Secondary changes made in this PR are:
* Update SpMV paths in `csr_matvec` in order to make the calculation of A*x more concise.
* Extend OpenMP support to hypre_CSRMatrixSumElts, hypre_CSRMatrixFnorm and hypre_CSRMatrixReorder.
* Clean gcc-9 warnings
* Update saved files and delete unused variable
Co-authored-by: Ruipeng Li <li50@llnl.gov>
This PR (@pbauman #329) addresses #309, which allows each `hypre_csrmatrix` has a GPU matrix descriptor.
Co-authored-by: Paul T. Bauman <ptbauman@gmail.com>
* This commit has CUDA based smoothers for AMG based on the triangular parts of sparse matrices. This includes an Gauss-Seidel (relax_type==3), which uses CUSPARSE triangular solvers to invert L. Symmetric Gauss Seidel is implemented in relax_type==6 also via CUSPARSE. Finally, 2 new smoothers are added. THe first is a 2 stage approximation to Gauss Seidel using a parallel MatVec and L (relax_type==11). The second (relax_type==12) is a less effective version of 11. It uses A_diag instead of L for the smoothing. CPU implementations of these new smoothers are also provided. For the two stage algorithms, L and U are NOT explicitly created. This seems faster and saves memory. In the two stage preconditioner, multiply by invdiag rather than divide by diagonal reduces register pressure and yields full occupancy.
Co-authored-by: Paul Mullowney <pmullown@nrel.gov>
Co-authored-by: PaulMullowney <60452402+PaulMullowney@users.noreply.github.com>
This includes the implementation of the AMG-DD algorithm, a variant of BoomerAMG designed to limit communication.
AMG-DD may be used as a standalone solver or a preconditioner for Krylov methods (note that AMG-DD is a non-symmetric preconditioner). For an example of how to set up and use AMG-DD, see the IJ driver (src/test/ij.c).
A list with the parameters of AMG-DD is given below:
Padding (recommended default 1): HYPRE_BoomerAMGDDSetPadding(...)
Number of ghost layers (recommended default 1): HYPRE_BoomerAMGDDSetNumGhostLayers(...)
Number of inner FAC cycles per AMG-DD iteration (default 2): HYPRE_BoomerAMGDDSetFACNumCycles(...)
FAC cycle type: HYPRE_BoomerAMGDDSetFACCycleType(...)
1 = V-cycle (default)
2 = W-cycle
3 = F-cycle
Number of relaxations on each level during FAC cycle: HYPRE_BoomerAMGDDSetFACNumRelax(...)
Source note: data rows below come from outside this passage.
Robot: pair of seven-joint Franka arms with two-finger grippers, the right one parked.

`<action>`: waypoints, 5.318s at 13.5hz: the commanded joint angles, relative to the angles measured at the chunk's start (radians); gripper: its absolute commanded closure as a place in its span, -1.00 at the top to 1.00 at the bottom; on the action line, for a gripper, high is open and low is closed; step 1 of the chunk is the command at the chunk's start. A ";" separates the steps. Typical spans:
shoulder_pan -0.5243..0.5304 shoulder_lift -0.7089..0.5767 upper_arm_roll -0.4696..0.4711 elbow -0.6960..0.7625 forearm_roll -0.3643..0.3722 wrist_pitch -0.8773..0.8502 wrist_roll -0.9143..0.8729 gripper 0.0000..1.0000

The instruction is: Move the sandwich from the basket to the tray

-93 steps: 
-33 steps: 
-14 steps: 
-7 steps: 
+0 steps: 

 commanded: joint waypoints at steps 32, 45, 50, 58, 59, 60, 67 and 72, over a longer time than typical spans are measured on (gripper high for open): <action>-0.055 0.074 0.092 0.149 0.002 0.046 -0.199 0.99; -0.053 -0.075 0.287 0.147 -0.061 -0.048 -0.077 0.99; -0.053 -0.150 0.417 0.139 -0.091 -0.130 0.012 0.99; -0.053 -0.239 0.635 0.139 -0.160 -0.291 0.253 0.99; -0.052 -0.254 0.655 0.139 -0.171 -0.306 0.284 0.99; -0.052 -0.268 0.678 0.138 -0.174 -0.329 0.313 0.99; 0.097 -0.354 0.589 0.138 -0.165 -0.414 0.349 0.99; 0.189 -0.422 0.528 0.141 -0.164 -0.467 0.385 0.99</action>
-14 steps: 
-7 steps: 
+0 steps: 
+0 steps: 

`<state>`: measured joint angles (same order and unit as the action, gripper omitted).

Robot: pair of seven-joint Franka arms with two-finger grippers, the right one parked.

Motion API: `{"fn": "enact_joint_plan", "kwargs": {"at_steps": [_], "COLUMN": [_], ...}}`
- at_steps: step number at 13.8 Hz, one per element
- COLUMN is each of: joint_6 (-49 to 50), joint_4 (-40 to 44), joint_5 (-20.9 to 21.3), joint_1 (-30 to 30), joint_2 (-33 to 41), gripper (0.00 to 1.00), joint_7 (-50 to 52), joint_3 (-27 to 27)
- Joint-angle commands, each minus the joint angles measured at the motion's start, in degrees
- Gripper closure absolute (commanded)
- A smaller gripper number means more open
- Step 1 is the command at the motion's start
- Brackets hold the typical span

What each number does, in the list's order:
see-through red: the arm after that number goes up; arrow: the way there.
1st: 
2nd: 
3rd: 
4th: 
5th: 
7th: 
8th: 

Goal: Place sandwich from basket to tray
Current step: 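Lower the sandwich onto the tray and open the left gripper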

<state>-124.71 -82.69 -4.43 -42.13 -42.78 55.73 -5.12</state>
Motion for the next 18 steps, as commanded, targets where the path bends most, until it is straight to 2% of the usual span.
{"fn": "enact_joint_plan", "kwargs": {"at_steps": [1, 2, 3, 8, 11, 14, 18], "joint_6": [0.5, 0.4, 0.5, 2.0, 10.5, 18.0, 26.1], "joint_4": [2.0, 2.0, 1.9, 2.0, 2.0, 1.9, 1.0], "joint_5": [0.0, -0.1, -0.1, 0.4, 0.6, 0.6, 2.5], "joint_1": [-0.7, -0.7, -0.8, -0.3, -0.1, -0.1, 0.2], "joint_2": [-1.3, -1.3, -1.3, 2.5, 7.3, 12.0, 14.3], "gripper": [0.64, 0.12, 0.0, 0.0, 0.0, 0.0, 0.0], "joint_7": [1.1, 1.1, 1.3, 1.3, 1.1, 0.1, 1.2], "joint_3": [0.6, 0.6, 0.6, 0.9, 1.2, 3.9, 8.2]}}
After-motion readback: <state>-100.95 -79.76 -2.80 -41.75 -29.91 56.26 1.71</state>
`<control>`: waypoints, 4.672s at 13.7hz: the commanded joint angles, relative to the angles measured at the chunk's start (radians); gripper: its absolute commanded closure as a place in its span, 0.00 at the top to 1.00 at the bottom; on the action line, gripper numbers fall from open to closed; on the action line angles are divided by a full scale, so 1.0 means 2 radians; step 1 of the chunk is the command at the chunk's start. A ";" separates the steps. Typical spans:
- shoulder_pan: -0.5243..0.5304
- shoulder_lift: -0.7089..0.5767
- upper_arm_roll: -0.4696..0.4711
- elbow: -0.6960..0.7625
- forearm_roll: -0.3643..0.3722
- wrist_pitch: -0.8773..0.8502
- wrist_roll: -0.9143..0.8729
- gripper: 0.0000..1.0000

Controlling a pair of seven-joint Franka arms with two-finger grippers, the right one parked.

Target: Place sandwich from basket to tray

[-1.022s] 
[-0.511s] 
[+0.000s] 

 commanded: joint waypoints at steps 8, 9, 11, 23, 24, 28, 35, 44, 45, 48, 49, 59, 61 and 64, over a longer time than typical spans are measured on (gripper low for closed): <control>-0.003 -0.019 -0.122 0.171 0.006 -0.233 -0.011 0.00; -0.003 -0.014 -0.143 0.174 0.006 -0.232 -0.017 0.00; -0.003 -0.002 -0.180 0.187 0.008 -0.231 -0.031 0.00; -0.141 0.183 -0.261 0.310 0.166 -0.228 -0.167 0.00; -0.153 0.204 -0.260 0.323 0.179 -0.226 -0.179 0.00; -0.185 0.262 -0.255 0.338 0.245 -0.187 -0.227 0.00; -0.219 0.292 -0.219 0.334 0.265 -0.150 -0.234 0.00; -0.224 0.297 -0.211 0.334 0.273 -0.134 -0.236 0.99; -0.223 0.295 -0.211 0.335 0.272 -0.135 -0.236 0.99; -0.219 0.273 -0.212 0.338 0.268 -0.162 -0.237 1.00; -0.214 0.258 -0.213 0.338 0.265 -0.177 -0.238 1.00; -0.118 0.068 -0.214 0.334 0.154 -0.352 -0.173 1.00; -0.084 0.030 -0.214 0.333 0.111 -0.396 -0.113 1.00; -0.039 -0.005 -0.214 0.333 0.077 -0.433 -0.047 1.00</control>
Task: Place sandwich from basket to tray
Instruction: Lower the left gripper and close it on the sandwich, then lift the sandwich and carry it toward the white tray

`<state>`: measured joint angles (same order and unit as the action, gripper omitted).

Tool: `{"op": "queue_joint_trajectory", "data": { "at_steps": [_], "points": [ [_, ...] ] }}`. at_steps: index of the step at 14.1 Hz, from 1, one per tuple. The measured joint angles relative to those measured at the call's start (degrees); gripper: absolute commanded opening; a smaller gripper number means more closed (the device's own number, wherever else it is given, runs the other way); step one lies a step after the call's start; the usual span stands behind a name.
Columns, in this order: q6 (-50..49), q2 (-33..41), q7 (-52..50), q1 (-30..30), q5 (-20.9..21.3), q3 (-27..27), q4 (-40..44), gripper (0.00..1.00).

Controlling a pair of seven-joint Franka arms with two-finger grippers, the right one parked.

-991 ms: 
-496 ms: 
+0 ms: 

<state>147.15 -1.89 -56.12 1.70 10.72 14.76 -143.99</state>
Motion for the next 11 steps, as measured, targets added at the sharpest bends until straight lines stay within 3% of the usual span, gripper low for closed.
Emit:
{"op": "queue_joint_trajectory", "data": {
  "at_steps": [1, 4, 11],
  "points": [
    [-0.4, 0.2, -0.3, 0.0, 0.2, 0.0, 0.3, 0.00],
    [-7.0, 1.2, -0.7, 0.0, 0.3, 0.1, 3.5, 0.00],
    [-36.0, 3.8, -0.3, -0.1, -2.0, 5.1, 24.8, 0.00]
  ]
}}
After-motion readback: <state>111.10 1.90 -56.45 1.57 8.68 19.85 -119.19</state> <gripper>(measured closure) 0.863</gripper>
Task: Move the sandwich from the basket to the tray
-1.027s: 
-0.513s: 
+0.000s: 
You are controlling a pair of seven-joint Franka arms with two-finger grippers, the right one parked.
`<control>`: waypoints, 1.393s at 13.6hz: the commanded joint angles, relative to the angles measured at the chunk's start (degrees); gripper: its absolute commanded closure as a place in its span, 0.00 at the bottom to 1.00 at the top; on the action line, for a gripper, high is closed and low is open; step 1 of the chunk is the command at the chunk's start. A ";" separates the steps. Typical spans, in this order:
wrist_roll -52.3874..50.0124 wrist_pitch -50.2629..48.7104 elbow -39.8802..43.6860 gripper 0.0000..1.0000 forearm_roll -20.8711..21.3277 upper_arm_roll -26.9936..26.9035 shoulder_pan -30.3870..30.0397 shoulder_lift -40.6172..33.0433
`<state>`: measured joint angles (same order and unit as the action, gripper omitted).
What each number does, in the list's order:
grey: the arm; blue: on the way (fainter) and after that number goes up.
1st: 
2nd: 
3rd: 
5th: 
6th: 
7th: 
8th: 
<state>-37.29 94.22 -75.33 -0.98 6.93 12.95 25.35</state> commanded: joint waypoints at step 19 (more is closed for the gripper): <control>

Type of local relaxation during FAC cycle: HYPRE_BoomerAMGDDSetFACRelaxType(...)
0 = Jacobi
1 = Gauss-Seidel
2 = ordered Gauss-Seidel
3 = C/F L1-scaled Jacobi (default)
For more details of the algorithm, see Mitchell W.B., R. Strzodka, and R.D. Falgout (2020), Parallel Performance of Algebraic Multigrid Domain Decomposition (AMG-DD).